Epithelial-to-mesenchymal transition (EMT) is a fundamental cell process with essential functions in tissue and organ formation during development but also metastasis during cancer progression. The shift between these two states is driven by evolutionary conserved transcription factors. Cell exit from the epithelium of origin is considered to be a mere consequence of progressive adhesion loss due to transcriptional repression of genes encoding molecules such as E-Cadherin or cell polarity regulators.
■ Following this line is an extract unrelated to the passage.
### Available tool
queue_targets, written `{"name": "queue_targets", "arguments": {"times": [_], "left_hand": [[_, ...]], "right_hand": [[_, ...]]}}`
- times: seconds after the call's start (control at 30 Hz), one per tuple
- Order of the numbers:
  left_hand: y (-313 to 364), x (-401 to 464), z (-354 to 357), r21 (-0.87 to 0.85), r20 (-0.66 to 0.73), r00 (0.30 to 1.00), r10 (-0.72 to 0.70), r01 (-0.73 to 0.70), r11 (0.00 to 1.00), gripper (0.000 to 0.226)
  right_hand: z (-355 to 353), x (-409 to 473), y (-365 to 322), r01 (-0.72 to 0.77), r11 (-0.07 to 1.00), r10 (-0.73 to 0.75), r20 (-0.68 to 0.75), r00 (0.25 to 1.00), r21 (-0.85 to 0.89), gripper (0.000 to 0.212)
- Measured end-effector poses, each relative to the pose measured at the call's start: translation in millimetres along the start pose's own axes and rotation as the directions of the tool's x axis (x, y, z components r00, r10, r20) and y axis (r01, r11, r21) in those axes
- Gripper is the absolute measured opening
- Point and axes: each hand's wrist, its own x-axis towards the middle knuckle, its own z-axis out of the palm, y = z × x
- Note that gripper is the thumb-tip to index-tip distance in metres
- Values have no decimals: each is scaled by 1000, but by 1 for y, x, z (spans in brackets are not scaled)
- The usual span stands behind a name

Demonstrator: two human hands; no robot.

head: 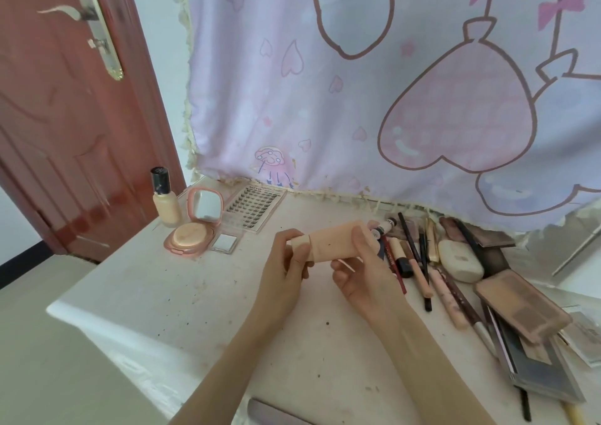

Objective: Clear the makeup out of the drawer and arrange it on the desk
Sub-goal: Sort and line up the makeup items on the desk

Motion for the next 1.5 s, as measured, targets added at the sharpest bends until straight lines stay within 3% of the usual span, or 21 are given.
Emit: {"name": "queue_targets", "arguments": {"times": [0.13, 0.3, 0.47, 0.6, 0.67, 0.73, 0.9, 0.97, 1.03, 1.13, 1.2, 1.3, 1.5], "left_hand": [[-6, -5, -4, 90, -30, 997, 70, -67, 994, 11], [-6, -9, -8, 262, 34, 985, 170, -173, 950, 31], [-10, -13, -7, 435, 265, 914, 306, -397, 808, 19], [-10, -15, -6, 511, 255, 884, 392, -467, 721, 22], [-12, -15, -6, 543, 201, 899, 389, -433, 720, 24], [-11, -15, -7, 514, 99, 938, 333, -335, 789, 28], [-2, -9, -9, 325, -13, 998, 69, -61, 944, 4], [-1, -11, -8, 273, 20, 994, 110, -111, 956, 18], [-4, -13, -8, 298, 116, 960, 256, -280, 913, 30], [-9, -13, -9, 355, 249, 905, 345, -417, 837, 30], [-7, -12, -10, 364, 225, 936, 269, -337, 868, 21], [-4, -11, -9, 393, 137, 991, 9, -62, 918, 7], [-1, -15, -9, 390, 119, 992, -27, -22, 921, 14]], "right_hand": [[-2, 4, 5, 55, 997, -57, -33, 998, -60, 20], [-3, 2, 10, -4, 998, 4, 2, 1000, -59, 32], [-1, -1, 11, -102, 992, 102, -7, 995, -69, 34], [-5, 1, 12, -57, 994, 50, -66, 997, -98, 47], [-5, 1, 14, -14, 988, 5, -59, 998, -157, 28], [-4, 1, 16, 40, 983, -45, -26, 999, -177, 14], [-4, -2, 21, 18, 991, -10, 55, 998, -136, 17], [-4, -2, 21, -9, 995, 12, 28, 1000, -98, 17], [-5, -2, 20, -9, 998, 10, 16, 1000, -57, 14], [-5, -2, 17, 21, 1000, -20, 11, 1000, -17, 19], [-5, -2, 17, 32, 999, -33, -16, 999, -40, 19], [-8, 1, 18, 47, 994, -51, -32, 998, -98, 14], [-10, 0, 18, 51, 992, -54, -19, 998, -117, 15]]}}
Here we show in the Drosophila leg that, counterintuitively, adhesions (as well as cell polarity) are maintained during cell exit, while an apico-basal force is applied on E-Cadherin complexes in vivo. By combining a genetic screen, optogenetics and laser ablation experiments, we found that this pulling force originates from transient basal filopodia-like protrusions, formed as soon as cells start to exit. Finally, apical cell detachment requires alpha-Spectrin activity, suggesting that the lateral cortex is required to efficiently transmit basal forces up to the apical cell pole. Our results indicate that, in a mature tissue, cell exit during EMT is a mechanically controlled process. Such a mechanism driving EMT without of E-Cadherin loss could fuel metastatic dissemination of collectively migrating cancer cells.